LC – How is being an artist nowadays?
A – Less frowned upon after covid, but certainly hard when one is only emerging. If one is not represented by a gallery, one needs to invest in their exposure and engage with activities that are time-consuming. One needs to stay informed about the latest trends when it comes to the art market, such as the transition from physical auctions to digital ones and the latest shift to NFTs, which requires thorough research, technical skills, and a decent budget. Bear in mind, that this only applies to artists that wish to sell their art though, since being an artist does not require that.
LC – In which way the artwork presented in our exhibition is connected with the exhibition’s theme?

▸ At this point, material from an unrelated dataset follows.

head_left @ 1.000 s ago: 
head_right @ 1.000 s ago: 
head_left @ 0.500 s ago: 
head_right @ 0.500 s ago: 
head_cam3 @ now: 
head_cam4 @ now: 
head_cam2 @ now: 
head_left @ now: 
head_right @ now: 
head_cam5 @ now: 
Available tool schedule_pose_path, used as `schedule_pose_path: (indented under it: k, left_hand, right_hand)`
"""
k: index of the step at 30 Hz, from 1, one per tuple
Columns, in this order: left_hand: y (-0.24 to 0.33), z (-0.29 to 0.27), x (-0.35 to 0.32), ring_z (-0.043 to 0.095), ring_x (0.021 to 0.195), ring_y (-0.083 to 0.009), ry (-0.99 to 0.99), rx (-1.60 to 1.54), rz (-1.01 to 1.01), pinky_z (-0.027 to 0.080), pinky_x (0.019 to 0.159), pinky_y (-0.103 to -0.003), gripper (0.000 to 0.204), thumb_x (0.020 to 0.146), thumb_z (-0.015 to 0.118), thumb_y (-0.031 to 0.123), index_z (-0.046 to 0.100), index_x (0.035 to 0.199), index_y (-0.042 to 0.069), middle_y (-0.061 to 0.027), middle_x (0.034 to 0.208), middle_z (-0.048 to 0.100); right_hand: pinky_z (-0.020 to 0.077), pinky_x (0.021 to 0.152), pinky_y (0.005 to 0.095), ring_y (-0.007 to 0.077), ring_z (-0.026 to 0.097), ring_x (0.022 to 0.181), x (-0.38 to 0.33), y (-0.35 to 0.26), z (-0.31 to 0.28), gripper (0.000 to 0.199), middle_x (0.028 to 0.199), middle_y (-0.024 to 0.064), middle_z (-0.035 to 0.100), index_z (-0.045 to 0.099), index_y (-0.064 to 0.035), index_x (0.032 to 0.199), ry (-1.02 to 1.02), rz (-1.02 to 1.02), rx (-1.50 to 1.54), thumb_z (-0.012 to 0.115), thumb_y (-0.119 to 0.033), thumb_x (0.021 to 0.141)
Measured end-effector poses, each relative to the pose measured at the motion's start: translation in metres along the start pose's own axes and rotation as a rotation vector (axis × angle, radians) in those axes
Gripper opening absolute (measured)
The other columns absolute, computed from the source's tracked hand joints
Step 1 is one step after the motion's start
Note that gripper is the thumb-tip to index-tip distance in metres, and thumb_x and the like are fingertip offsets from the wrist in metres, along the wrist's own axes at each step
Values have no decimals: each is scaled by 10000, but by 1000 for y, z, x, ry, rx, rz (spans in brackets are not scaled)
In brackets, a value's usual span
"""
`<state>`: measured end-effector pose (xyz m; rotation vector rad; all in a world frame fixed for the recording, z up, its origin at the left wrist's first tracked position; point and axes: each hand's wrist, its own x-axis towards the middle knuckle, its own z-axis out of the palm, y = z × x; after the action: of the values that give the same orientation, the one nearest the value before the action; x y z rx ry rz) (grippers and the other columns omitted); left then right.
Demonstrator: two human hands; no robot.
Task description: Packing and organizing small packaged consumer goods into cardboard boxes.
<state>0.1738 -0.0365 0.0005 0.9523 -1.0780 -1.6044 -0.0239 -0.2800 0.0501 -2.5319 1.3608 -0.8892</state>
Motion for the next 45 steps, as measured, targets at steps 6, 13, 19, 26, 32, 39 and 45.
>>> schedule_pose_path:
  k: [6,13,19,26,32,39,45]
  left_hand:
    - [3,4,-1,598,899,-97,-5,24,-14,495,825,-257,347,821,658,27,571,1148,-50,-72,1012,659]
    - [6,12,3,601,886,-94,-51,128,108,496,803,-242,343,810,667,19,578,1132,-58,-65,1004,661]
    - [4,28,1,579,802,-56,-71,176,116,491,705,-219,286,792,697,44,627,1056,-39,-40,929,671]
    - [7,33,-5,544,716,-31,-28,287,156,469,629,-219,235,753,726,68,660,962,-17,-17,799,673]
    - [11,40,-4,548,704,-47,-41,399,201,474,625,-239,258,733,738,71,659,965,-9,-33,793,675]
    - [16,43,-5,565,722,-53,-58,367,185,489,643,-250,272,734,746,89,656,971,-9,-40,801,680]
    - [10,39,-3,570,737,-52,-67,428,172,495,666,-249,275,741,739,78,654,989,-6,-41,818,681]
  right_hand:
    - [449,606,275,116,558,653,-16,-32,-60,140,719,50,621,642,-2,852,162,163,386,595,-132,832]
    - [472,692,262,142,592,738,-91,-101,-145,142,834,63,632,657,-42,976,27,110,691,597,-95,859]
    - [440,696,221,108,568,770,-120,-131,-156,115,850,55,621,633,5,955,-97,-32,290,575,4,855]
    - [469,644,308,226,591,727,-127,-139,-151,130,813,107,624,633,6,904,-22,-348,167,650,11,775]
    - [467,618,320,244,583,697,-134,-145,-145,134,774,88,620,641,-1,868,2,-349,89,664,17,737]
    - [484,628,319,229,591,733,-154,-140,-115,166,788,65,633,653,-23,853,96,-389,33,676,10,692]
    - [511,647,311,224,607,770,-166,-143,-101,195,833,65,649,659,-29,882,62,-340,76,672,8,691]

A – Following in-depth research on the myths and legends created around the sun and the moon, I chose to view the sun as the closest to the absolute truth and the moon as the only gateway to deeper meaning albeit with illusions and further question marks. When uniting the two as parts of each other, although seemingly opposing, one should seek out a third element; water – as the most accurate depiction of infinity and eternity, reflecting all that is above and beyond and allowing for an additional level which is underneath and penetrates all there is entering what is within. Within the matrix of these determined yet indefinite elements, one is called to be, act, and even reach self-actualization. The closest one reaches the infinity of your presence, however, the more exposed one is to wear and tears. At times one may even have to experience breakages of sorts, just to truly see one more possibility of this matrix. This breakage always shakes one’s emotional world. At times, one’s mind chooses to perceive this “alarm” as hurt and as something negative. However, all are but parts of sudden or slow changes. All are but parts of a process that stops when one dies or transforms – if that is true after all. Therefore each breakage should be respected and not frowned upon.
LC – Do you agree with our vision of art and what do you think about the theme of the exhibition?
A – At this point in my life, I would not accept an invitation from a gallery whose vision of art I do not agree with. I hope this does not change as I grow as an artist. The two themes of the exhibition, Mixing Identities and Future Landscapes, seem to complement each other in that if one combines them they address the self as a part of a wider matrix of similar molecules with different properties. Though connected to all those other molecules, if one zooms in to specifically the self, one realizes that it is a multi-level group of molecules some of which are identified as tangible when observed by conscious beings and some of which are intangible. On that note, I enjoyed the specificity of the wide themes of the exhibition.
LC – Did you enjoy cooperating with us? Do you think ITSLIQUID GROUP can represent an opportunity for artists?
A – Certainly, I did and I am grateful for the help and support that I have received from your team throughout this cooperation.